Thursday 1 January 2009

Happy New Year

"Is it all over?" she asked, looking down at my face.  "Have you cried your grief away?"  "I am afraid I never shall do that."  "Why?"  "Because I have been wrongly accused; and you, ma'am, and everybody else, will now think me wicked."  "We shall think you what you prove yourself to be, my child.  Continue to act as a good girl, and you will satisfy us."  "Shall I, Miss Temple?"  "You will," said she, passing her arm round me.  "And now tell me who is the lady whom Mr. Brocklehurst called your benefactress?"  "Mrs. Reed, my uncle's wife.  My uncle is dead, and he left me to her care."  "Did she not, then, adopt you of her own accord?"  "No, ma'am; she was sorry to have to do it: but my uncle, as I have often heard the servants say, got her to promise before he died that she would always keep me."  "Well now, Jane, you know, or at least I will tell you, that when a criminal is accused, he is always allowed to speak in his own defence.
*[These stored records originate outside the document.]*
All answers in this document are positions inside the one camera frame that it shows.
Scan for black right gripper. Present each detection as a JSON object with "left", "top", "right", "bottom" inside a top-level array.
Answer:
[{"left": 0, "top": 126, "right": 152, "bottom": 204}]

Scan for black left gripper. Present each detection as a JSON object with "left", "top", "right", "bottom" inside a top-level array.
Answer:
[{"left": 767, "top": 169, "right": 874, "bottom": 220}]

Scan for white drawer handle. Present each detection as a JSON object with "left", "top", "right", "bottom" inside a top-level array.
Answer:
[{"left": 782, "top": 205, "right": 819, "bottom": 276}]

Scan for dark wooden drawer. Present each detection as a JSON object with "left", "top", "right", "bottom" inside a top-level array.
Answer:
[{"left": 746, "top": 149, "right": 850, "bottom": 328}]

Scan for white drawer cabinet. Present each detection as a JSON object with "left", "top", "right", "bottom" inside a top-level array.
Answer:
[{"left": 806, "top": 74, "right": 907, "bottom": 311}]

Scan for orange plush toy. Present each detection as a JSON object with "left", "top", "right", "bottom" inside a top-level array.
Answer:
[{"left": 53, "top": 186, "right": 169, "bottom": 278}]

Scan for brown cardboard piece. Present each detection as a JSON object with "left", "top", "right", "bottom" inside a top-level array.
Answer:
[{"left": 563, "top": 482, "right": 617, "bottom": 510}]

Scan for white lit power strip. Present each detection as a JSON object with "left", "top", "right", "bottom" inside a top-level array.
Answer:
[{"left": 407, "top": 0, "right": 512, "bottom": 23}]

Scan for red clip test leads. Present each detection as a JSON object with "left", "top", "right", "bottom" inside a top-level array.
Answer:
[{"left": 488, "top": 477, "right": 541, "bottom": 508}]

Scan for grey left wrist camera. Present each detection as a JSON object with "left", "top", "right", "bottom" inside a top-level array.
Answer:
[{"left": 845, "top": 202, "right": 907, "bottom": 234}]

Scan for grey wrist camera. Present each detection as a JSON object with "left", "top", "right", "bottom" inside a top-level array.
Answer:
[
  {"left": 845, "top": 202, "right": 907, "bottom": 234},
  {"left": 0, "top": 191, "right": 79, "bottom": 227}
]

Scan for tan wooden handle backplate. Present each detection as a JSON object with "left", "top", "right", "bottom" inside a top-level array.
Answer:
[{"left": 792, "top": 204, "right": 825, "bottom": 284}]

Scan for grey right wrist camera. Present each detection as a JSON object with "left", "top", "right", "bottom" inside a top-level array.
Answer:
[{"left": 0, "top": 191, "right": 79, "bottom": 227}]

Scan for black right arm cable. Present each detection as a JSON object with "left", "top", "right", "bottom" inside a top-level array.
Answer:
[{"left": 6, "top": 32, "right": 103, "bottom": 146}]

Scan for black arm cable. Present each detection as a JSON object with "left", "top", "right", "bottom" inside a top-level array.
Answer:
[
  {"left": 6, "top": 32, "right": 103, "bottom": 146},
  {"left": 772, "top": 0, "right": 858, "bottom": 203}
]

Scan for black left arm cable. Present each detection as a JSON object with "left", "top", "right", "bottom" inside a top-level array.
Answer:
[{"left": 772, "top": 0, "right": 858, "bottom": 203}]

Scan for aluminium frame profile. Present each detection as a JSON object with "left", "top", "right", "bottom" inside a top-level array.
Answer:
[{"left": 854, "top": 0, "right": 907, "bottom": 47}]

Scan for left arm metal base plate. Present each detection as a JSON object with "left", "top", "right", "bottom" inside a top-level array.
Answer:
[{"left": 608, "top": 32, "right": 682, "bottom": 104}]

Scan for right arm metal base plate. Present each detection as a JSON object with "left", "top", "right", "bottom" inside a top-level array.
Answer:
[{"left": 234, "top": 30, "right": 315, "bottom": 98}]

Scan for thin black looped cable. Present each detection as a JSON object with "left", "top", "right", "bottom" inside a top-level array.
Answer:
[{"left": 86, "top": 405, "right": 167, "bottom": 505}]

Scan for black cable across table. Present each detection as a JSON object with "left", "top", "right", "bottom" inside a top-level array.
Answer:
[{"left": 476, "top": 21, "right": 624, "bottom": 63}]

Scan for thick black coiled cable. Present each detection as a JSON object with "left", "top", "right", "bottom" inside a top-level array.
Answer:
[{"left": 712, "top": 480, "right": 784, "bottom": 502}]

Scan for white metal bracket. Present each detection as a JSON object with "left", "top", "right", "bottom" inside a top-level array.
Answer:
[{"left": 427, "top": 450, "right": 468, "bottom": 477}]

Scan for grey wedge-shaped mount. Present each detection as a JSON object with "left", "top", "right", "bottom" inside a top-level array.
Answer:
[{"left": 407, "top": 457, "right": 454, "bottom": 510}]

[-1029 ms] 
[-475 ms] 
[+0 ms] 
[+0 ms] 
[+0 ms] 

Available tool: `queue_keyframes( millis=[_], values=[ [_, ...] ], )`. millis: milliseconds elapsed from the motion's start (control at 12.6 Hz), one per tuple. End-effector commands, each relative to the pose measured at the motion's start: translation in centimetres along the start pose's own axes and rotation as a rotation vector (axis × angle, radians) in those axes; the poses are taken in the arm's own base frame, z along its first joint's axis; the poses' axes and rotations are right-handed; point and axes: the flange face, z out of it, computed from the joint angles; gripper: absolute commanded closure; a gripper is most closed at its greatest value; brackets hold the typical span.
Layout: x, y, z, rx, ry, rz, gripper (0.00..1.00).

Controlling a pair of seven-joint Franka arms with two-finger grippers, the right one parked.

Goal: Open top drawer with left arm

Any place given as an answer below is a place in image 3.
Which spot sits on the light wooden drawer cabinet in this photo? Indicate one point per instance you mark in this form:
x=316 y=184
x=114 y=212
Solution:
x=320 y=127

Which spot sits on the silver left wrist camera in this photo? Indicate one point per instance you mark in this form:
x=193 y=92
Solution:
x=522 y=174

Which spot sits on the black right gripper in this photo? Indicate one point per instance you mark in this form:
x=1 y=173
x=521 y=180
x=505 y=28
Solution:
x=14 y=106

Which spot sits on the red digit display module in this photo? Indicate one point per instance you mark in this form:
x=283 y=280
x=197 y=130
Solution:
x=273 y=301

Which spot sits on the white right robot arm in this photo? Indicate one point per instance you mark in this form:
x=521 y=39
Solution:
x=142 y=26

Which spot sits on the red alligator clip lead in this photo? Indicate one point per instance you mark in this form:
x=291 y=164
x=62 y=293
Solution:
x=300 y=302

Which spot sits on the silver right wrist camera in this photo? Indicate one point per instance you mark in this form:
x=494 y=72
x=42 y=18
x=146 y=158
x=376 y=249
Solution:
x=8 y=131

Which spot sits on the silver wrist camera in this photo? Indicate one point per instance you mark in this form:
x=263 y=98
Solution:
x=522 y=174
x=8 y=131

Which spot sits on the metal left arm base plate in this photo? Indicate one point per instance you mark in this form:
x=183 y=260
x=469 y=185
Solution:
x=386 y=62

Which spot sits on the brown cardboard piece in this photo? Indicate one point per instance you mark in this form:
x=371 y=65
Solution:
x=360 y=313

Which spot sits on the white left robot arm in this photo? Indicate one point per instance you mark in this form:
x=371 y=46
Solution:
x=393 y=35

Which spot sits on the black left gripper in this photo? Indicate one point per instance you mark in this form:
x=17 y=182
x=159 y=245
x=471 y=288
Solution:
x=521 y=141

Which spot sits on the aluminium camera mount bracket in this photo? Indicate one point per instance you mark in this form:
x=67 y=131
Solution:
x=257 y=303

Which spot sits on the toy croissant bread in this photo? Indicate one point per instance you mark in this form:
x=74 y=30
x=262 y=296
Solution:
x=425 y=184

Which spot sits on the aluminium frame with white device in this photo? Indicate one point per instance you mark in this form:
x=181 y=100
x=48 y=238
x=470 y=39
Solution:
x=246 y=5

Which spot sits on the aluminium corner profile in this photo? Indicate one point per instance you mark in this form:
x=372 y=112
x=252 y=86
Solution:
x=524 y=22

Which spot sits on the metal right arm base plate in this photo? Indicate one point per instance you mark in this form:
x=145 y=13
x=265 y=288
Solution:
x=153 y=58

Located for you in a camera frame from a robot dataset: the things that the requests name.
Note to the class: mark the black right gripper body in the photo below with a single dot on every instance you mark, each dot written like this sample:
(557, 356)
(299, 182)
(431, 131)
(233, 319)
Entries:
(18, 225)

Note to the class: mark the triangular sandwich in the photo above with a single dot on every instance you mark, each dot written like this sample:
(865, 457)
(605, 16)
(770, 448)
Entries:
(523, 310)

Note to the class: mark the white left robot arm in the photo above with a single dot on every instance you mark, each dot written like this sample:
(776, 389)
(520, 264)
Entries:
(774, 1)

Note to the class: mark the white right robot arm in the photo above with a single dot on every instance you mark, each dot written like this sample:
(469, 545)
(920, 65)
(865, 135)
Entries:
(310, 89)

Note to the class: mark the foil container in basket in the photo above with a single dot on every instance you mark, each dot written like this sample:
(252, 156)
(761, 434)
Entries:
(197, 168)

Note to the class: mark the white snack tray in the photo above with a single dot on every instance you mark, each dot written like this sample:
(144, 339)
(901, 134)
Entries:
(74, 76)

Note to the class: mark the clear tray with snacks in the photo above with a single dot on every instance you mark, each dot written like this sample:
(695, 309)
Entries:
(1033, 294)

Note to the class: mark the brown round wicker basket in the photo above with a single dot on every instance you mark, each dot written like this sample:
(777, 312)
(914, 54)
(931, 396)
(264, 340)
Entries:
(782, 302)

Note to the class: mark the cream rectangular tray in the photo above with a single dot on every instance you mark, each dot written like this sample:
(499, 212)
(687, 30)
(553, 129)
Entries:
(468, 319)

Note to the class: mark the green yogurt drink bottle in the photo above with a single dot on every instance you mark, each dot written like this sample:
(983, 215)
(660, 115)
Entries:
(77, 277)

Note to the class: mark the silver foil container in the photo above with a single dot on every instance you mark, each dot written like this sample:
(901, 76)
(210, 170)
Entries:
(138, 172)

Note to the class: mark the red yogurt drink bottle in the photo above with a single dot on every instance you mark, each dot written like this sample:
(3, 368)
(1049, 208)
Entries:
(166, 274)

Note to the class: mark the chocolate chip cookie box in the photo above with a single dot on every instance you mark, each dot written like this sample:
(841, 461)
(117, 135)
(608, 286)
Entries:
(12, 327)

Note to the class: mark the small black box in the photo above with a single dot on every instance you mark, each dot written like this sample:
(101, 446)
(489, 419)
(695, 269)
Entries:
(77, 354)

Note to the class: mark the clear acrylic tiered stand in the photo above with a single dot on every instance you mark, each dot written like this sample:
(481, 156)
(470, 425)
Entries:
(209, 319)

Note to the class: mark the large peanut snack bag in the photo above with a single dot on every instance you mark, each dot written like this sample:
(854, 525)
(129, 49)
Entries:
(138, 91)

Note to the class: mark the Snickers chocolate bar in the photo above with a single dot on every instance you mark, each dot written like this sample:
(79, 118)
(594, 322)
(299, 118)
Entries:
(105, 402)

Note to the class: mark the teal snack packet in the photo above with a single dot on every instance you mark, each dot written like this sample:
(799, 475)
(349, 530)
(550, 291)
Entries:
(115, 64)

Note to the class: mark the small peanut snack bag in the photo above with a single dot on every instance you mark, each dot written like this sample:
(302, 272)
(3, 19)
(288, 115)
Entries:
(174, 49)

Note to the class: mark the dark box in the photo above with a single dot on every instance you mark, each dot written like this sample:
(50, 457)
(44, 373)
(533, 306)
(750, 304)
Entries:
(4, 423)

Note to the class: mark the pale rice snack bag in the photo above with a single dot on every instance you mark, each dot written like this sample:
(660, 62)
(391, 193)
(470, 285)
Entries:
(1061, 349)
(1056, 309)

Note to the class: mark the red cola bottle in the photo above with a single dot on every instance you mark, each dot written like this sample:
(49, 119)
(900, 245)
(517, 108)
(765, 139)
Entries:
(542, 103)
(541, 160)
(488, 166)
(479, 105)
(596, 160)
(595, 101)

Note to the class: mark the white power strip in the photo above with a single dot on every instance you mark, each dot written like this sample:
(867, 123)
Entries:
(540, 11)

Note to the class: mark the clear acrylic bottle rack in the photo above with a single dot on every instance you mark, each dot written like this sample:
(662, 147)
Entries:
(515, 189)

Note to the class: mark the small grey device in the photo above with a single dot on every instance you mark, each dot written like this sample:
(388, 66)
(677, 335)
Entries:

You have been charged with falsehood; defend yourself to me as well as you can.  Say whatever your memory suggests is true; but add nothing and exaggerate nothing."  I resolved, in the depth of my heart, that I would be most moderate--most correct; and, having reflected a few minutes in order to arrange coherently what I had to say, I told her all the story of my sad childhood.  Exhausted by emotion, my language was more subdued than it generally was when it developed that sad theme; and mindful of Helen's warnings against the indulgence of resentment, I infused into the narrative far less of gall and wormwood than ordinary.  Thus restrained and simplified, it sounded more credible: I felt as I went on that Miss Temple fully believed me.  In the course of the tale I had mentioned Mr. Lloyd as having come to see me after the fit: for I never forgot the, to me, frightful episode of the red-room: in detailing which, my excitement was sure, in some degree, to break bounds; for nothing could soften in my recollection the spasm of agony which clutched my heart when Mrs. Reed spurned my wild supplication for pardon, and locked me a second time in the dark and haunted chamber.